Losing Head of Recruitment Steve Walsh was a big blow for Ranieri. Walsh scouted Kante, Vardy, and Mahrez while being responsible for the purchase of Fuchs, Huth, Albrighton and King for no more than $10 million.
This season, with Walsh departing to Liverpool, Leicester found itself with more flops than hits. Except for Wilfried Ndidi and to some extent, Slimani, Hernandez, Musa and Mendy are huge disappointments. The other two arrivals, Ron-Robert Zieler and Bartosz Kapustka, have contributed next to nothing. Zieler is the understudy for undisputed Kasper Schmeichel, while Kapustka has not yet made a league appearance.
Last season, smart transfers fueled the team’s success. This season, it is the other way around.
Inability to control the locker room
Ranieri has always been the Tinkerman for a reason: he shows up to fix what’s wrong with clubs, but he can’t elevate their status. With Leicester, it was the same story. Acting as the manager of the reigning champions, his shy and isolated personality caused his players to sell him out.

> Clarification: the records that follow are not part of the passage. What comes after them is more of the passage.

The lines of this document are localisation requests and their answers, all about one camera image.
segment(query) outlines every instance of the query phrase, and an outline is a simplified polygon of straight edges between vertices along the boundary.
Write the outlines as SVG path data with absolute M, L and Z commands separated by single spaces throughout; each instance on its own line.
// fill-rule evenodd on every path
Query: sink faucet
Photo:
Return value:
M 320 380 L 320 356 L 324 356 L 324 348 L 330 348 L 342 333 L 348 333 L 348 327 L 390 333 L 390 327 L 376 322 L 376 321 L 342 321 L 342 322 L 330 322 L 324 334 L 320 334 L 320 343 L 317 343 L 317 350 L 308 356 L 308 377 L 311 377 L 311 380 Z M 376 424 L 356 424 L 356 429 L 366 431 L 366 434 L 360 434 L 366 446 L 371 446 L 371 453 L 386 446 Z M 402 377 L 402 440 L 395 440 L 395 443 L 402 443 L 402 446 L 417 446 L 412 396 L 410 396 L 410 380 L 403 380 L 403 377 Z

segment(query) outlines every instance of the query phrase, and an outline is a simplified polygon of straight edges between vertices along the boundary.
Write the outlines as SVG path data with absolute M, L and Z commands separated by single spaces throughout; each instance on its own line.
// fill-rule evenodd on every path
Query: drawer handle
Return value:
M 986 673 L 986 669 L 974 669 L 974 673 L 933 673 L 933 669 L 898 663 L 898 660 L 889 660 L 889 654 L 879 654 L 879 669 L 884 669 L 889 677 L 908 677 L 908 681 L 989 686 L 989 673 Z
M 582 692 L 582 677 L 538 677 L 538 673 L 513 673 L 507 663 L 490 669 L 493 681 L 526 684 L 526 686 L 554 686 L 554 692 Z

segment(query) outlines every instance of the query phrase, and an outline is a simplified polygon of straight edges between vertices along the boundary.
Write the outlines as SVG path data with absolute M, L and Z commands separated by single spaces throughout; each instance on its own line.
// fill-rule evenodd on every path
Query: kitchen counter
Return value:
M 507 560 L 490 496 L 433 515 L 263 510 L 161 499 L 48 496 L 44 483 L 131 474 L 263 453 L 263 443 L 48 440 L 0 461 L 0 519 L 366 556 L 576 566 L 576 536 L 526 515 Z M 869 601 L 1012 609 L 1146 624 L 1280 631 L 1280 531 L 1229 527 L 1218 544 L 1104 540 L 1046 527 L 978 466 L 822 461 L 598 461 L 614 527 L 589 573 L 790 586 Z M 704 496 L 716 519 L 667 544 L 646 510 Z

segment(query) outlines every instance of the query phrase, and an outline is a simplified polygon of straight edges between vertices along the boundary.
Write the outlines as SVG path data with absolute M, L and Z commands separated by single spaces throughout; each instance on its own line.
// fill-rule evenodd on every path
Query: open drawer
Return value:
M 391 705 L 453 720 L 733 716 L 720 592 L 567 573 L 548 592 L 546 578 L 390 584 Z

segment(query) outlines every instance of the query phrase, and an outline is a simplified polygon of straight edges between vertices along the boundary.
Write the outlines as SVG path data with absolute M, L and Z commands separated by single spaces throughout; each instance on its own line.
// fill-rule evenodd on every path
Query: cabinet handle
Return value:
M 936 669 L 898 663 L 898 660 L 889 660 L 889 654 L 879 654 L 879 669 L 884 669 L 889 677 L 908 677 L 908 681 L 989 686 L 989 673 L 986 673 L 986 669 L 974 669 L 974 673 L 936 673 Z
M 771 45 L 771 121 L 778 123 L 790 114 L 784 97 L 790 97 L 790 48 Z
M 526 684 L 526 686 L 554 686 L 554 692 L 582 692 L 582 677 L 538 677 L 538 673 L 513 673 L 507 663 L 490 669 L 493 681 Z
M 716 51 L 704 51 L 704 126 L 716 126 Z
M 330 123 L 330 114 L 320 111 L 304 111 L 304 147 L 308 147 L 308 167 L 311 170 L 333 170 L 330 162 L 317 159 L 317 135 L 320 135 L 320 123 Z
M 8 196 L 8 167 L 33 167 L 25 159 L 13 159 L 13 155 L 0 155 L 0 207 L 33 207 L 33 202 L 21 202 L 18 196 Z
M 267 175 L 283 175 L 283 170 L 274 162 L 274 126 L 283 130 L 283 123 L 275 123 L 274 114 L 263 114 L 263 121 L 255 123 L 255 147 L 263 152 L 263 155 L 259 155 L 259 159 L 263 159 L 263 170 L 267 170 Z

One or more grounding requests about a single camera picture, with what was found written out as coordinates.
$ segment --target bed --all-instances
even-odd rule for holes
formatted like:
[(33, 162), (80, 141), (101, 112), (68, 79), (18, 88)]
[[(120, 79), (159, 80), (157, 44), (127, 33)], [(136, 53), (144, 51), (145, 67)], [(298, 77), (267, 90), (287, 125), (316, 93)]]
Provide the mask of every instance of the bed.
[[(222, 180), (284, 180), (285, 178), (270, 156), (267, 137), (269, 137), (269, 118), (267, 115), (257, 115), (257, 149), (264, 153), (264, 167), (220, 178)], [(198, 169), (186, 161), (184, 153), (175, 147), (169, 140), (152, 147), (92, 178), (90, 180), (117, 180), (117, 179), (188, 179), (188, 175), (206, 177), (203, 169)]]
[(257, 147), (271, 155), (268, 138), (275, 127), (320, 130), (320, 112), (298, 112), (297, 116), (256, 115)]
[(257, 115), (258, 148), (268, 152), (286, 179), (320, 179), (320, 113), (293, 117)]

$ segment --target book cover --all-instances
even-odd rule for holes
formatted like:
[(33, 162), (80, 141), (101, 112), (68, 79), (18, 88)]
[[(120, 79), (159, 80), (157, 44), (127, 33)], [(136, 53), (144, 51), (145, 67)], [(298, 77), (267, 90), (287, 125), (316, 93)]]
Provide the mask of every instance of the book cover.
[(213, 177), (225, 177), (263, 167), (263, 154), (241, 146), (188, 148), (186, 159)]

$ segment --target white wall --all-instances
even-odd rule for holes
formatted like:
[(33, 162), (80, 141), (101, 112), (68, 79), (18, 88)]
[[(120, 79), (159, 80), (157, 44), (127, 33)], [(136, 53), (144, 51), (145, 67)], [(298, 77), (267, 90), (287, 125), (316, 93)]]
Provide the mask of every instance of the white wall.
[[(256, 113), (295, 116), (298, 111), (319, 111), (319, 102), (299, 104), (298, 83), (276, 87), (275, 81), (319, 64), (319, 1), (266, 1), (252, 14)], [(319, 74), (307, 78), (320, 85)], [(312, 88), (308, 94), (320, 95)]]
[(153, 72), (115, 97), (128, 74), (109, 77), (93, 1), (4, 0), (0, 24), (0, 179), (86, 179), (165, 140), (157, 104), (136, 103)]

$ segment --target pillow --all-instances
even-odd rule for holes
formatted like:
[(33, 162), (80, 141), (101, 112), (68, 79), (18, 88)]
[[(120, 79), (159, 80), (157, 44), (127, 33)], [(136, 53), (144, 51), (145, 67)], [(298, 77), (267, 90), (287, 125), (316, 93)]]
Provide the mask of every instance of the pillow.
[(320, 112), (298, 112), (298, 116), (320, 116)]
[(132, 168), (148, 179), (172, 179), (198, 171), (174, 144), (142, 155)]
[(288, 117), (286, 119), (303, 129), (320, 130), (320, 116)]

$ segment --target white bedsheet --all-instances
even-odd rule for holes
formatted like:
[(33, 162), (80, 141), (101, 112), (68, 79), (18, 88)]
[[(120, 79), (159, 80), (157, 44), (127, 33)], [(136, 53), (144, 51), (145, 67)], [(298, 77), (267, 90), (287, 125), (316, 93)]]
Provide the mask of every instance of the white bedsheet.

On no less than a couple of occasions, Ranieri called out the importance of grinding every single point toward the 40-point mark. It was the same mistake that “The Chosen One” David Moyes made in his ten months at Old Trafford: postioning himself as the underdog.
It killed the momentum of the team, it put the pressure of a conservative approach on the game. It left the team in a limbo between going all-out or limping through the result. Players have complained about their manager being “too preoccupied with opponents rather than playing on their own strengths.”
Ranieri accepted the defeats. He didn’t respond when his team was falling. He didn’t respond when his star players Vardy received questionable ejections. He didn’t respond to the wantaway Leonardo Ulloa. He didn’t respond when he was given the marching orders.
Chairman Vichai Srivaddhanaprabha said he doesn’t expect Leicester to pull off another Cinderella story, but he wants the Premier League title to be the ground for the clubs’ development. When the team is losing everything and the manager doesn’t know what to do, he has the right to relieve his employee.
A fairy tale with a tragic ending. But Ranieri has no one to blame but himself.